Data records:

================

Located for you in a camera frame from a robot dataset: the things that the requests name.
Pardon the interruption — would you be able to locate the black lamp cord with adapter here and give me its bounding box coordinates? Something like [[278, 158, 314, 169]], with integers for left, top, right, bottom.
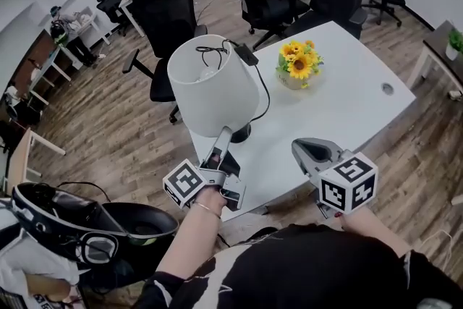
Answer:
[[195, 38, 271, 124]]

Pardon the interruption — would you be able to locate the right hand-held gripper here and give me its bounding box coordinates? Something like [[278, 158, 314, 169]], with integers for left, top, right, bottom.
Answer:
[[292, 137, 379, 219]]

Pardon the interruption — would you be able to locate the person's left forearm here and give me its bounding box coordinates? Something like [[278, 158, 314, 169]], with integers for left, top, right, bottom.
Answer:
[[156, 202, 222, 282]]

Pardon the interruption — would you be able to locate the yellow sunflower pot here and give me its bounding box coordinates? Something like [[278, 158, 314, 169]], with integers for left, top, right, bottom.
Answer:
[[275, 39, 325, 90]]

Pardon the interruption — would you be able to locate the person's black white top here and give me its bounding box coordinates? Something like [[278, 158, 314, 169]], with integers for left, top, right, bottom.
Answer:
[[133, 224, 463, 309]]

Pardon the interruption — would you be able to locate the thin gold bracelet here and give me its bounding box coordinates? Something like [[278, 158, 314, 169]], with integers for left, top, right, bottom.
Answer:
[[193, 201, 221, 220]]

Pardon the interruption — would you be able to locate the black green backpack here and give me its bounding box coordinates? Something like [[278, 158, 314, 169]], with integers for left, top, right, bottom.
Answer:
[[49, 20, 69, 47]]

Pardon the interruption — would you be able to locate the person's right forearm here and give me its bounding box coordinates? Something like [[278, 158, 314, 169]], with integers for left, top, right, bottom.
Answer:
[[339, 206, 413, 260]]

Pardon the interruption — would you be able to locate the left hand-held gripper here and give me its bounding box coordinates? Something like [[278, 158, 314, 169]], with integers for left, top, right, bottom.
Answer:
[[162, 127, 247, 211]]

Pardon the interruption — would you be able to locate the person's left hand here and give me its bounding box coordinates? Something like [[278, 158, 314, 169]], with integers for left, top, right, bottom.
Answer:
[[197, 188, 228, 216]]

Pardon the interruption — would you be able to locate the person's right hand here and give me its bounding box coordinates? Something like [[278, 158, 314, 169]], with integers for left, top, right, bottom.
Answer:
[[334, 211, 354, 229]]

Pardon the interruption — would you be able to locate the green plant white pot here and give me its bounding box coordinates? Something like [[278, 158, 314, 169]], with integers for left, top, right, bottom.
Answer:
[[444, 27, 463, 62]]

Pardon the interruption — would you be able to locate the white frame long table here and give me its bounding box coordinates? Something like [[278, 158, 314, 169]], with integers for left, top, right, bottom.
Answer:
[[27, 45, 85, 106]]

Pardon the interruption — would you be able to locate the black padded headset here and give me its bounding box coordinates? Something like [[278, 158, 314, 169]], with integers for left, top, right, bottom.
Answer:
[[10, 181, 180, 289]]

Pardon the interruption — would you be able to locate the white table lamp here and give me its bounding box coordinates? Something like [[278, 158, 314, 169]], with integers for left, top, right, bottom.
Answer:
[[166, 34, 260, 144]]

================

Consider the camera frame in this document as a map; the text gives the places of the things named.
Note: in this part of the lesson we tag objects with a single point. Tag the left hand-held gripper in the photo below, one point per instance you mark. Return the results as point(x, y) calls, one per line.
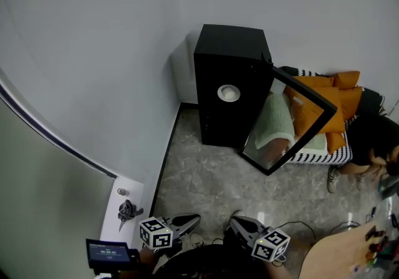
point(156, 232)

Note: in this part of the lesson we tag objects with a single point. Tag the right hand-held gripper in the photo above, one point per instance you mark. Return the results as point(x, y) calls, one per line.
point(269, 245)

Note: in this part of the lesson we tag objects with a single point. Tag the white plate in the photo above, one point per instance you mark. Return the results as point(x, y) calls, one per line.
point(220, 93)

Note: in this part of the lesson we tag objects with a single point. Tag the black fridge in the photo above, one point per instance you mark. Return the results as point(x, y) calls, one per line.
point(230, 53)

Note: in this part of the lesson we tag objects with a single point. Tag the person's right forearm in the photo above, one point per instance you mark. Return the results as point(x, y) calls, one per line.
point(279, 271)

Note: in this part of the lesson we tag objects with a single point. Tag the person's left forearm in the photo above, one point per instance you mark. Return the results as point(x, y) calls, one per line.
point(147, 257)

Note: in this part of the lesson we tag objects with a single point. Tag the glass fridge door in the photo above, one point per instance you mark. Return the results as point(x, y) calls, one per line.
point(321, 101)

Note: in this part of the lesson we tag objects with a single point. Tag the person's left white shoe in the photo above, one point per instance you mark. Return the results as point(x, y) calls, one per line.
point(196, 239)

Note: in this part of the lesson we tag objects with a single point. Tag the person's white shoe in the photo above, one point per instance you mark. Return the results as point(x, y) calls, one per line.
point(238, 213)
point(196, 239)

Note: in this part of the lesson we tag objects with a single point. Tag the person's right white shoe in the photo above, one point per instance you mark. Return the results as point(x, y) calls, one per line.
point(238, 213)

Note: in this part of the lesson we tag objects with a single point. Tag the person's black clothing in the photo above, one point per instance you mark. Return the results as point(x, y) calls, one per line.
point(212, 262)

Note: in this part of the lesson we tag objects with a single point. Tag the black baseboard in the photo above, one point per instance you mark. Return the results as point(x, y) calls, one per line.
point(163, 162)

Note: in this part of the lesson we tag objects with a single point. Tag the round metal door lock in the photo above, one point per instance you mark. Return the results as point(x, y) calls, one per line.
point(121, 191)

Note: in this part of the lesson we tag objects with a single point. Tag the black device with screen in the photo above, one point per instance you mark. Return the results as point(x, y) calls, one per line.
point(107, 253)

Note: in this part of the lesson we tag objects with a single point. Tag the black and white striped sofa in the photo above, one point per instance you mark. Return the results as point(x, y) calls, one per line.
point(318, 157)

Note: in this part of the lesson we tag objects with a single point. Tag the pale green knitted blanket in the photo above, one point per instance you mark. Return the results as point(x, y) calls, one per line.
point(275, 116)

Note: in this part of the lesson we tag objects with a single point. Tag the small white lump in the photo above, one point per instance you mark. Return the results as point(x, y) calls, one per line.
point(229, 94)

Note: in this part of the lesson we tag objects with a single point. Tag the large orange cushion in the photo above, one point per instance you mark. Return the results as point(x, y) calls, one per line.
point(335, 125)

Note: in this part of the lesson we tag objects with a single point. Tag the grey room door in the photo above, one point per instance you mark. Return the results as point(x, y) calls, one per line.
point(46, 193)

================

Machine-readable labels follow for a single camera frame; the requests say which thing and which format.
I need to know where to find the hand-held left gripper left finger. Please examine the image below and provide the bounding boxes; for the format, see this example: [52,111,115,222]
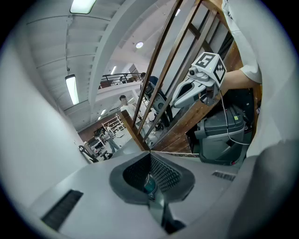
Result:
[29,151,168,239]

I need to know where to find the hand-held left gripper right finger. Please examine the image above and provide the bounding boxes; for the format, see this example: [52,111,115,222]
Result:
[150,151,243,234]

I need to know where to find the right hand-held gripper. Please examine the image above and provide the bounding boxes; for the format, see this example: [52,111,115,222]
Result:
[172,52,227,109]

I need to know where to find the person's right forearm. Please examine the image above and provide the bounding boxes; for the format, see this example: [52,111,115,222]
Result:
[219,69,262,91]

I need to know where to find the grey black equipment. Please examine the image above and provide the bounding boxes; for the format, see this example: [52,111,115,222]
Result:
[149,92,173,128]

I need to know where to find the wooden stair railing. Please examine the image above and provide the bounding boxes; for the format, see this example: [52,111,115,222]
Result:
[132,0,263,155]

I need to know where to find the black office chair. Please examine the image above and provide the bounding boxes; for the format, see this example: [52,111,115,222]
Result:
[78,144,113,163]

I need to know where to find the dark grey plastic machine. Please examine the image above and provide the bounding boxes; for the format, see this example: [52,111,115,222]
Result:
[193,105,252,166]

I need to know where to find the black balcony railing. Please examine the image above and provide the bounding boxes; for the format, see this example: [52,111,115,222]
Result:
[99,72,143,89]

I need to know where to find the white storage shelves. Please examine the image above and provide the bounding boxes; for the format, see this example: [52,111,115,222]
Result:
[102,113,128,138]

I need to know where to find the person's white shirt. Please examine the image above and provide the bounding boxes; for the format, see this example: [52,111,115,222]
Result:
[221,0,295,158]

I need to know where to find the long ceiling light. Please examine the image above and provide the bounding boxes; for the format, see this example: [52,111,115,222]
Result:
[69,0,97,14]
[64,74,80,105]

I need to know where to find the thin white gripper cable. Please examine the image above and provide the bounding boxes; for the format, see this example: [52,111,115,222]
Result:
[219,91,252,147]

================

▶ _Prompt_:
Using the entries above, return each line in which the word "lamp" occurs.

▶ _Answer to this task_:
Pardon the interruption — would you be able to locate the black lamp cord with adapter here and give me its bounding box coordinates? Something like [[278, 158, 314, 169]], with integers for left, top, right, bottom.
Pardon the interruption — would you be able to locate the white table lamp here and give me its bounding box coordinates? Something like [[278, 158, 314, 169]], with integers for left, top, right, bottom.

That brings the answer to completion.